Product Context
Meta runs a large internal microservices platform where thousands of services consume secrets from a centralized secrets management system. Design an ML-driven control plane that prioritizes secret rotation, detects risky access patterns, and decides when to trigger immediate rotation versus scheduled rotation with minimal service disruption.
Scale
| Signal | Value |
|---|
| Internal services | 120,000 |
| Secrets under management | 1.8B active secrets |
| Secret reads/day | 45B |
| Secret write / rotation events/day | 220M |
| Peak policy-evaluation QPS | 650K |
| Peak rotation-decision QPS | 90K |
| End-to-end online latency budget | 120ms p99 |
| Regions | 12 global regions |
Task
- Clarify the product goals, threat model, and success metrics for an ML-based secret rotation system.
- Design the end-to-end architecture, including candidate generation, risk ranking, and final re-ranking / policy enforcement before rotation.
- Choose models and features for each stage, and explain what runs online versus batch.
- Define the data pipeline, labels, training cadence, and how to avoid training-serving skew.
- Propose offline and online evaluation, including security guardrails and rollout strategy.
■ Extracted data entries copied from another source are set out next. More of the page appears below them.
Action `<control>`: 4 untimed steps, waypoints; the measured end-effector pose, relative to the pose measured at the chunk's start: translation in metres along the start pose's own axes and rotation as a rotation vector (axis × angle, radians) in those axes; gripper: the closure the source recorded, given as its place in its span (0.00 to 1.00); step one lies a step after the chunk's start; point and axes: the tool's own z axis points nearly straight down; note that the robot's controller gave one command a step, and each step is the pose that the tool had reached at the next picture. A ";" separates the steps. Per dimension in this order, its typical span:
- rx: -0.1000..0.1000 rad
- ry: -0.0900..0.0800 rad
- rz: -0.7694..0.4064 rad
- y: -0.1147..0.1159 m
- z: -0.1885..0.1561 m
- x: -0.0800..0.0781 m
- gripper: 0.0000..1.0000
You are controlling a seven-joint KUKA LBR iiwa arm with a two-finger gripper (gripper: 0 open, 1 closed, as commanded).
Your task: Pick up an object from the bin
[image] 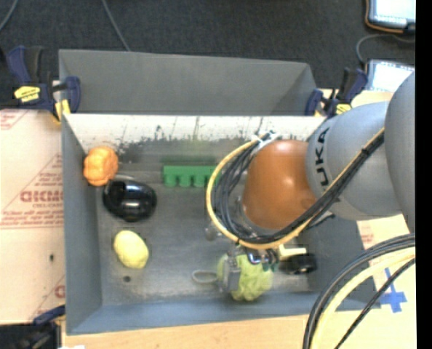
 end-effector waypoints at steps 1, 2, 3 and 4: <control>-0.002 0.006 -0.005 -0.013 -0.021 0.016 0.00; -0.001 -0.006 0.019 -0.026 -0.037 0.021 0.00; -0.003 0.005 -0.077 -0.070 0.026 0.012 1.00; -0.003 0.005 -0.076 -0.070 0.026 0.012 1.00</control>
Offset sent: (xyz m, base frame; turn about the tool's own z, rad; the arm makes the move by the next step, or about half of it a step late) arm -0.0176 -0.0356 -0.0043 0.0958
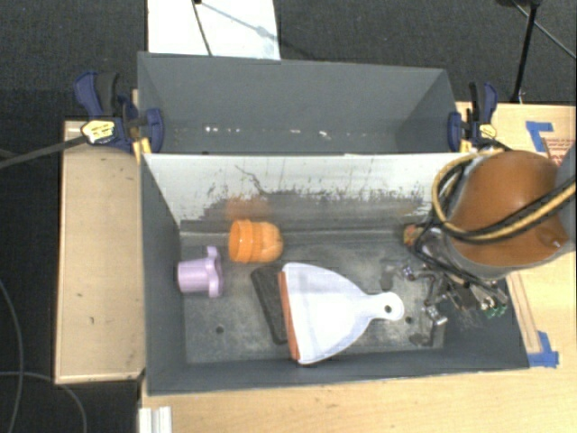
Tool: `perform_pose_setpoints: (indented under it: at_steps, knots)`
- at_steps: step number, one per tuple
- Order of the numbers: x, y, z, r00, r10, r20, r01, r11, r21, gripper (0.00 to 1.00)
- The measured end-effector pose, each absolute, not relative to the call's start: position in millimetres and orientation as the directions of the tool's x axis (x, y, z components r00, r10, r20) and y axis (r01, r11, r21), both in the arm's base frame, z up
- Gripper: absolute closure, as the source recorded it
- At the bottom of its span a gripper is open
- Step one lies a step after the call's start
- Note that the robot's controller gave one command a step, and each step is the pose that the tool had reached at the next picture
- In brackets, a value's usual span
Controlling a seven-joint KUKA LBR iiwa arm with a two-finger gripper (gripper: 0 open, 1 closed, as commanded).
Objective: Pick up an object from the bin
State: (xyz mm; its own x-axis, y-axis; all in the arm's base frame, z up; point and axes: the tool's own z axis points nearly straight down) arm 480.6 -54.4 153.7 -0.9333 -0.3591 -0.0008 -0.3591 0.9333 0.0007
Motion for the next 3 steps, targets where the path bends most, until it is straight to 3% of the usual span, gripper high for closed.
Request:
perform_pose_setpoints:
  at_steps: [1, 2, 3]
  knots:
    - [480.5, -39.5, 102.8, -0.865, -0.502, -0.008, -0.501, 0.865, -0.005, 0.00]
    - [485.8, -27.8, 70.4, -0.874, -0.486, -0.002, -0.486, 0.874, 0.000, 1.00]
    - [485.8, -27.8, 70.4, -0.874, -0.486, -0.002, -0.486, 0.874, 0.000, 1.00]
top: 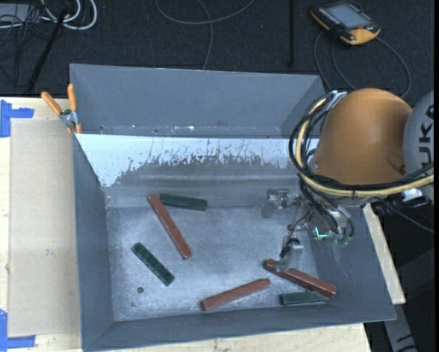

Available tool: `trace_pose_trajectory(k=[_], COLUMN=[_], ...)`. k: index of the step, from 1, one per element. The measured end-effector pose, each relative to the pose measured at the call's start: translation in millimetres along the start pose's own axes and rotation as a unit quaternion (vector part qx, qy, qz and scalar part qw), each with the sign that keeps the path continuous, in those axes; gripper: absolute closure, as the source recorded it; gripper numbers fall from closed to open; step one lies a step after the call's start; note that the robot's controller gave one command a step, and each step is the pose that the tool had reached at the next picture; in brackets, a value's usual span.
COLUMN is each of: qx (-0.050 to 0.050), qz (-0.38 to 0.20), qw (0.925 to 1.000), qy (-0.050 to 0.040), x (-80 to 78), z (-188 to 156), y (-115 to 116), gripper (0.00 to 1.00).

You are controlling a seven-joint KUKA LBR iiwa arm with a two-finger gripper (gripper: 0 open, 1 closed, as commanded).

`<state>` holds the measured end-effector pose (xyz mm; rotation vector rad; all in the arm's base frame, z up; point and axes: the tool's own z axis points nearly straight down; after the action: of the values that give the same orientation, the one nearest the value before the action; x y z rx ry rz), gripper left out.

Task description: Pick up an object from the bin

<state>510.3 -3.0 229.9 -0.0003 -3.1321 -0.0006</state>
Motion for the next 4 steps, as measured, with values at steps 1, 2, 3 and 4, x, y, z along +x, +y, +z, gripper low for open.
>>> trace_pose_trajectory(k=[1, 2, 3, 4], qx=[0.0, 0.001, 0.001, 0.001], qz=[0.0, -0.079, -0.216, -0.264], qw=[1.0, 0.9969, 0.9765, 0.9644], qy=[-0.0041, -0.0051, -0.0035, -0.0022], x=[-1.5, 8.2, 36.1, 34.9], z=[-4, 45, 70, 108], y=[0, 6, 16, 26], gripper=[0.0, 0.0, 0.0, 0.0])
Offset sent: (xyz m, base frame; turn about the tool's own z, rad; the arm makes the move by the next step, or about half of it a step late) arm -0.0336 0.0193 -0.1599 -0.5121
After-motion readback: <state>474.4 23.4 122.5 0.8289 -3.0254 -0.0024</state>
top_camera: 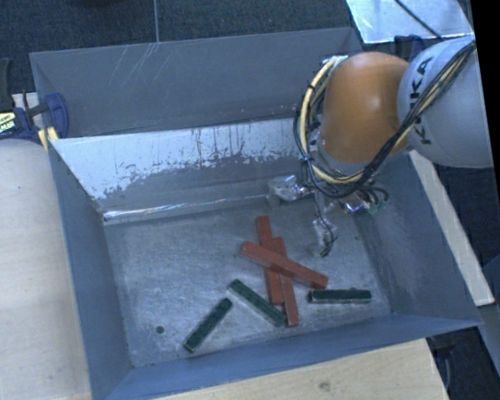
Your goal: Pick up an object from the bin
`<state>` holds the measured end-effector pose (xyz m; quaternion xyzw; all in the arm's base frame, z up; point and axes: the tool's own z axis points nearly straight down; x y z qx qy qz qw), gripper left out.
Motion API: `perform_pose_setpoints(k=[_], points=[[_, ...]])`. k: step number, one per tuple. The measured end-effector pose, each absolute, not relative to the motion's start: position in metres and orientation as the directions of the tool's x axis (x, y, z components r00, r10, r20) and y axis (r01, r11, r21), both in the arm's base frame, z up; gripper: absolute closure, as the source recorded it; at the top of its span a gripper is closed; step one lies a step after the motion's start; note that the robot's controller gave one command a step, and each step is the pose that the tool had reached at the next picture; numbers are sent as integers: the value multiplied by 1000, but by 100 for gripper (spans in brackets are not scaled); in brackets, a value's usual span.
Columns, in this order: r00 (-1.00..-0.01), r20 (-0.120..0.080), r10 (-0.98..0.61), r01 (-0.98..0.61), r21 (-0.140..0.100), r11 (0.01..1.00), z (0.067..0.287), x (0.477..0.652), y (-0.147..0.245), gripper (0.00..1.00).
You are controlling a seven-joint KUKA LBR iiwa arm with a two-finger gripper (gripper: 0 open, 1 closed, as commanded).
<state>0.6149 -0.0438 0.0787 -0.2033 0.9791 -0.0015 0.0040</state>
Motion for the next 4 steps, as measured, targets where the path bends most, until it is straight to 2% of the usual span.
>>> perform_pose_setpoints(k=[1,2,3,4], points=[[-848,-1,-530,-530,2,848,81,554,10,0],[-825,-5,-565,-565,-2,825,70,589,10,0],[-706,-2,-708,-708,0,706,70,579,64,0],[-247,-2,-969,-969,-4,247,128,544,34,0]])
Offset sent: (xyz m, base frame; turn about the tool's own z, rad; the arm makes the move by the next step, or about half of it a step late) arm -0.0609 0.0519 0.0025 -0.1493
- Identify key failure modes, especially around feature drift, false positives, stale features, and regional outages.
Constraints
- The system must integrate with Meta-style internal service identity, audit logging, and regional control planes.
- Some secrets back critical production paths and cannot be rotated synchronously without a fallback credential path.
- Access logs are high-volume and partially delayed across regions by up to 3 minutes.
- Security decisions must be explainable to infra and service owners.
- Cost matters: only the highest-risk 0.5% of secrets can trigger expensive immediate rotation workflows each day.